EXERCISE
Please transcribe the listing below in full and word for word, without its pictures.

DATASET CONTENT
· · · ·
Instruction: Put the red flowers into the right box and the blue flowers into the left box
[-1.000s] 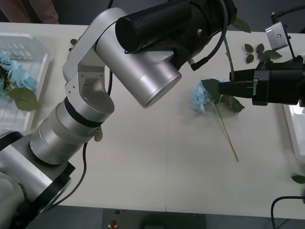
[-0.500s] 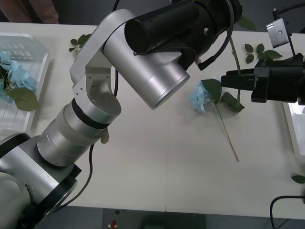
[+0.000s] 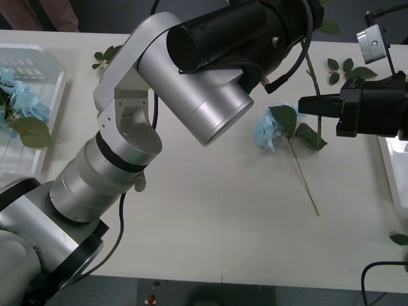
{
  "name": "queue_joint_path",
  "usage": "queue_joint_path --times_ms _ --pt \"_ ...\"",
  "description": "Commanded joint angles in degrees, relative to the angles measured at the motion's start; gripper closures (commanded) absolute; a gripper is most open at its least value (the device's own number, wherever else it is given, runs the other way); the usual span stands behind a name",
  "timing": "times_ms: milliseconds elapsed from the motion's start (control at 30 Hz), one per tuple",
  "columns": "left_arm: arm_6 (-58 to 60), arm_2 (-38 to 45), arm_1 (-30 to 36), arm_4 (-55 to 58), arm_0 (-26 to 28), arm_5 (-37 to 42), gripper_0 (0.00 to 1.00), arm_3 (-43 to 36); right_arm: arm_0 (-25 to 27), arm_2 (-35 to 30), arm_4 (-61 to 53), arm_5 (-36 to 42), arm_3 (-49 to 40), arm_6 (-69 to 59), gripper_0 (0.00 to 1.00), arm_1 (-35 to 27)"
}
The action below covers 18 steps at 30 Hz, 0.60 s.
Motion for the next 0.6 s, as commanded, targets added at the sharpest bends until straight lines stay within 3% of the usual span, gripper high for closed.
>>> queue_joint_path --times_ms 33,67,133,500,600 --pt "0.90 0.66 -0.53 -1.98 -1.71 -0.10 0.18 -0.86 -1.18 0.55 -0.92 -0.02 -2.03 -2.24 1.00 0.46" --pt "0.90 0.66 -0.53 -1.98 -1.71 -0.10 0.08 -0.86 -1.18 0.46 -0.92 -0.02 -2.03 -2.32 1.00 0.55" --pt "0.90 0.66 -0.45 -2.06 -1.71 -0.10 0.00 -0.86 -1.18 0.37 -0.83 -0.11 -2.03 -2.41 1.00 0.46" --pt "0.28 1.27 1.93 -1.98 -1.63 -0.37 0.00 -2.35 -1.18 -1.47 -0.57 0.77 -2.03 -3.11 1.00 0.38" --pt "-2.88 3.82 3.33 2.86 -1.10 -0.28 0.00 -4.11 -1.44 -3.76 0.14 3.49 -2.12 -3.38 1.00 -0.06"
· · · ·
SOLUTION FOR THIS PROBLEM
Instruction: Put the red flowers into the right box and the blue flowers into the left box
[-1.000s] 
[-0.500s] 
[+0.000s] 
{
  "name": "queue_joint_path",
  "usage": "queue_joint_path --times_ms _ --pt \"_ ...\"",
  "description": "Commanded joint angles in degrees, relative to the angles measured at the motion's start; gripper closures (commanded) absolute; a gripper is most open at its least value (the device's own number, wherever else it is given, runs the other way); the usual span stands behind a name",
  "timing": "times_ms: milliseconds elapsed from the motion's start (control at 30 Hz), one per tuple",
  "columns": "left_arm: arm_6 (-58 to 60), arm_2 (-38 to 45), arm_1 (-30 to 36), arm_4 (-55 to 58), arm_0 (-26 to 28), arm_5 (-37 to 42), gripper_0 (0.00 to 1.00), arm_3 (-43 to 36); right_arm: arm_0 (-25 to 27), arm_2 (-35 to 30), arm_4 (-61 to 53), arm_5 (-36 to 42), arm_3 (-49 to 40), arm_6 (-69 to 59), gripper_0 (0.00 to 1.00), arm_1 (-35 to 27)"
}
The action below covers 18 steps at 30 Hz, 0.60 s.
Motion for the next 0.6 s, as commanded, targets added at the sharpest bends until straight lines stay within 3% of the usual span, gripper high for closed.
>>> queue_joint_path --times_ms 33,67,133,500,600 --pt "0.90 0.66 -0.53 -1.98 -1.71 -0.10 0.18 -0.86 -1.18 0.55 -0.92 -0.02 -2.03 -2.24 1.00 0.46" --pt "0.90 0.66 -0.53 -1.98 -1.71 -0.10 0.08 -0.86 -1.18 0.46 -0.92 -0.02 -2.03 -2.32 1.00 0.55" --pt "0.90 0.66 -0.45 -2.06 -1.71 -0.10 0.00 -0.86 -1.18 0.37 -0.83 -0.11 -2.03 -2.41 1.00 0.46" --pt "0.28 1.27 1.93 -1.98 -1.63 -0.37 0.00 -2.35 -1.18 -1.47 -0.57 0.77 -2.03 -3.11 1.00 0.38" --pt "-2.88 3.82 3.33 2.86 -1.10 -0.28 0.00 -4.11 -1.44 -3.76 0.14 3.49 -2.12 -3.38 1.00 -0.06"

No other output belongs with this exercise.